A reader described what he went through on moving to Connecticut. He went to the four airports within an hour’s drive of his new home. When he walked into the office of the first FBO there were a number of men there, listening to one of the young flight instructors giving a detailed discussion of the anatomy of a woman employee who was not present. The prospective customer was ignored. While he waited a woman pulled up in a late-model German luxury car and entered. She was also ignored by the group discussing anatomy. She asked the prospective customer about flying lessons for her husband. He said he’d try to find out. He interrupted the informal medical school to ask about rentals for himself and said that the lady wanted to arrange flight training for her husband. He and she were given rental rate cards and again ignored as the group went back to their puffing and panting. The prospective renter and the lady left. He has no idea if she returned. He didn’t. He recounted that his treatment at the three other FBOs he has visited thus far was less than professional, and he was unwilling to become a customer of any of them. Why in the world didn’t someone speak to the potential customer and schedule the lady’s husband for an initial flight lesson? What happened to management at that FBO?

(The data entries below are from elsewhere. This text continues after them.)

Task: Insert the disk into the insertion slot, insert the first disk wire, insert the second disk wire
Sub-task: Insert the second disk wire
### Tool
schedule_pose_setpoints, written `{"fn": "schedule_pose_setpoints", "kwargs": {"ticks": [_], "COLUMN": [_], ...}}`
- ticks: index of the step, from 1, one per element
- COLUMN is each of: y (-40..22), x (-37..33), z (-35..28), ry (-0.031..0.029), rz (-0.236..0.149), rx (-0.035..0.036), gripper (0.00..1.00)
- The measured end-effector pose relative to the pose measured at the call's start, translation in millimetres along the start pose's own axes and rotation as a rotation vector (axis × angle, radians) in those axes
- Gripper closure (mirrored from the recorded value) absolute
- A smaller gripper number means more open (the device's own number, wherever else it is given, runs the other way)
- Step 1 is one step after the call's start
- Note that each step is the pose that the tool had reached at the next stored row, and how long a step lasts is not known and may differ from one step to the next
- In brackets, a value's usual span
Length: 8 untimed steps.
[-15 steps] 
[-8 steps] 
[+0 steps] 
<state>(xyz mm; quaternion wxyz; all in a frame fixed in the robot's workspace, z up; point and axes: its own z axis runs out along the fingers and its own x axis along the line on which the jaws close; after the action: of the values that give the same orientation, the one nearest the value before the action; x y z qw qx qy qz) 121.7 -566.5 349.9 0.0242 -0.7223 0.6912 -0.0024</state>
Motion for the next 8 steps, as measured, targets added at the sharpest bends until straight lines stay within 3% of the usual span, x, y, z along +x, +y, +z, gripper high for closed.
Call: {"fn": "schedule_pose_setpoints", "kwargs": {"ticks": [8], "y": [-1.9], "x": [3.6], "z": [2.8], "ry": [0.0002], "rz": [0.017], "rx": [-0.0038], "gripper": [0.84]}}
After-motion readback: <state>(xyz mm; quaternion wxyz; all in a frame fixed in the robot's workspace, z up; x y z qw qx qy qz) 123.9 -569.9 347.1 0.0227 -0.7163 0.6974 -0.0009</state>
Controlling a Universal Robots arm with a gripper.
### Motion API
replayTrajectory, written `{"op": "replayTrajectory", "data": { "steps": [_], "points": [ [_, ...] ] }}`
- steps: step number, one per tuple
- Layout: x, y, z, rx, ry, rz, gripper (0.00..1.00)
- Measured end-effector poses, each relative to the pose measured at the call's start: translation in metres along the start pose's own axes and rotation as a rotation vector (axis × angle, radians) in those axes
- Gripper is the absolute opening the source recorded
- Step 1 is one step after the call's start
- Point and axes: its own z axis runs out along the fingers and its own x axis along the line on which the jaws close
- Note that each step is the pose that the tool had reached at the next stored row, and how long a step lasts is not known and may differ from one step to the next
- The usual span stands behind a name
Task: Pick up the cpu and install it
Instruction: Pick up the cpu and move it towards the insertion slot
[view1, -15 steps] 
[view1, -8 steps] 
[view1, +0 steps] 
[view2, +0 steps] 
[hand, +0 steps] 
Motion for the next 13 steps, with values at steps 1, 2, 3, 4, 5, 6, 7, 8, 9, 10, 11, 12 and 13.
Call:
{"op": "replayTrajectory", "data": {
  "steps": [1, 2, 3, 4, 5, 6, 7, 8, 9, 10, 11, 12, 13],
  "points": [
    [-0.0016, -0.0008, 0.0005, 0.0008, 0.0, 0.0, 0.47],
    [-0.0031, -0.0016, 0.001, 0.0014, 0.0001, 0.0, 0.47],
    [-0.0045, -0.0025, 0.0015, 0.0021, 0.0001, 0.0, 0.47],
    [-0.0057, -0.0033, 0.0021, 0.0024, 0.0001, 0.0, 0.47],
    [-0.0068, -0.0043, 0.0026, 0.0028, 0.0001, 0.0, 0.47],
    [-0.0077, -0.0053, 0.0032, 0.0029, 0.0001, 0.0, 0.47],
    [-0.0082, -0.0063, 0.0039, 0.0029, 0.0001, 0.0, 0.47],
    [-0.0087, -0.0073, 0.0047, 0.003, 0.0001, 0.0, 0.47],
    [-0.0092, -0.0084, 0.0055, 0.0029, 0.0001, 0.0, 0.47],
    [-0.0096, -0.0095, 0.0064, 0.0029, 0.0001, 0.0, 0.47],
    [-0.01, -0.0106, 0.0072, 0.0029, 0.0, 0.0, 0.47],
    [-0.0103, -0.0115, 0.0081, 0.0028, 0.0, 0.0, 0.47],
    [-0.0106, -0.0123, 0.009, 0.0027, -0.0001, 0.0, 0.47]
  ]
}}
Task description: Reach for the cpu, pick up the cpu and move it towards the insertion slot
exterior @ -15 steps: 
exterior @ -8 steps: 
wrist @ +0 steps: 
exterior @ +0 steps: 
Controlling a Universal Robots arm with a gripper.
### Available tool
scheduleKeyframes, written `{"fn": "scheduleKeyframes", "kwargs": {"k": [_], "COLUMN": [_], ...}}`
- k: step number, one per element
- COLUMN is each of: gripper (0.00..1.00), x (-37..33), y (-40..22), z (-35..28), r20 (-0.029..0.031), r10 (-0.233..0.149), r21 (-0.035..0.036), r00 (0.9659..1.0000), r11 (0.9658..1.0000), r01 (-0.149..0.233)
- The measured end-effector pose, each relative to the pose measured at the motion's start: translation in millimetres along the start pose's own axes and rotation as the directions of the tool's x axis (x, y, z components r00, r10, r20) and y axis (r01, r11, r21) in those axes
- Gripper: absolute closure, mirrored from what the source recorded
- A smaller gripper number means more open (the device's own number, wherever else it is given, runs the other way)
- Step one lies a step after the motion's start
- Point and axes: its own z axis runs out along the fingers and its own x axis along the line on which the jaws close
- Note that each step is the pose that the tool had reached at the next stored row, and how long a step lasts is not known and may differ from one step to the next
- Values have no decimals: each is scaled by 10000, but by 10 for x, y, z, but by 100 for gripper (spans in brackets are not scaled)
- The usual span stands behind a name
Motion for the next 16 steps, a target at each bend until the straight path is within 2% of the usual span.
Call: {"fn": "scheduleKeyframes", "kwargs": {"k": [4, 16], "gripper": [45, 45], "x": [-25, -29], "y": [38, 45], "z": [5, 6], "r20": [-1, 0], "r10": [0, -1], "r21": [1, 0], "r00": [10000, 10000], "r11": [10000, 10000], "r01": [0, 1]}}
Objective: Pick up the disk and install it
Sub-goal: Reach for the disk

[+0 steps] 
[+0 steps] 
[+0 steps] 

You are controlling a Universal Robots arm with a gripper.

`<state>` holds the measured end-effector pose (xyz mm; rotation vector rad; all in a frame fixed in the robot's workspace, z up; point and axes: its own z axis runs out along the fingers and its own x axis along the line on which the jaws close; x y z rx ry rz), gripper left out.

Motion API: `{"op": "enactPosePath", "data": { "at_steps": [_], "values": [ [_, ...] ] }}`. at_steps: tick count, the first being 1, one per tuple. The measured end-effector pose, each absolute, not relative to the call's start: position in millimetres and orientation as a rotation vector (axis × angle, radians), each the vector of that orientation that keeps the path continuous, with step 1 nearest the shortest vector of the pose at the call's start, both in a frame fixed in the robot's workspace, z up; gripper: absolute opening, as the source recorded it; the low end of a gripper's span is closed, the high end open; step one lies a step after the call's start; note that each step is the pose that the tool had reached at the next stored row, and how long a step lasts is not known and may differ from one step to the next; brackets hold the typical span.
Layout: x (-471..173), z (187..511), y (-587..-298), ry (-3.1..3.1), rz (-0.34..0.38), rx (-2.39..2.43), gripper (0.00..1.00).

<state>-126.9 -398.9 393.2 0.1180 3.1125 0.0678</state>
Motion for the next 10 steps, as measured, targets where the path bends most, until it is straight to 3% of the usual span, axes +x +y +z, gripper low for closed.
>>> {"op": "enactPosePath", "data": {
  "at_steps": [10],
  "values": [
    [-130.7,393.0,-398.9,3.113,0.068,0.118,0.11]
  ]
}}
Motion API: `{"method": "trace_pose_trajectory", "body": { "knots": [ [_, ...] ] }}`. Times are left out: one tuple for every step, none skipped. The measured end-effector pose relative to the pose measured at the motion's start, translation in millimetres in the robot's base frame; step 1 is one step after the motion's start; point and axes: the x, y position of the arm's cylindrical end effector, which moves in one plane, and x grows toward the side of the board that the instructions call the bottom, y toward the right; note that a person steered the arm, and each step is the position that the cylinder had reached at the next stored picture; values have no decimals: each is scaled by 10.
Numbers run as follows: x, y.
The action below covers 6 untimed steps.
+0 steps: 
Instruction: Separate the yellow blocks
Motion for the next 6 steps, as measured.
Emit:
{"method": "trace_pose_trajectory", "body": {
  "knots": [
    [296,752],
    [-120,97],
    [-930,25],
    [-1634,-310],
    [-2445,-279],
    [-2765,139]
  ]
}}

 width=One pilot who contacted me said she had been out of aviation for some years while raising her kids. She decided to start flying again a few months ago. She took her son with her to visit the FBOs near her home in New England. At FBO number one she felt as if she walked into the set of “Deliverance.” All male, all dirty and no sign of a welcome. She didn’t even try to walk to the desk, the looks she got were indication enough that she needn’t stay. At FBO number two it was again all male, but clean; however, no one spoke to her. No one. Questions regarding recurrent training and rentals were answered with noncommittal grunts and shrugs. She left.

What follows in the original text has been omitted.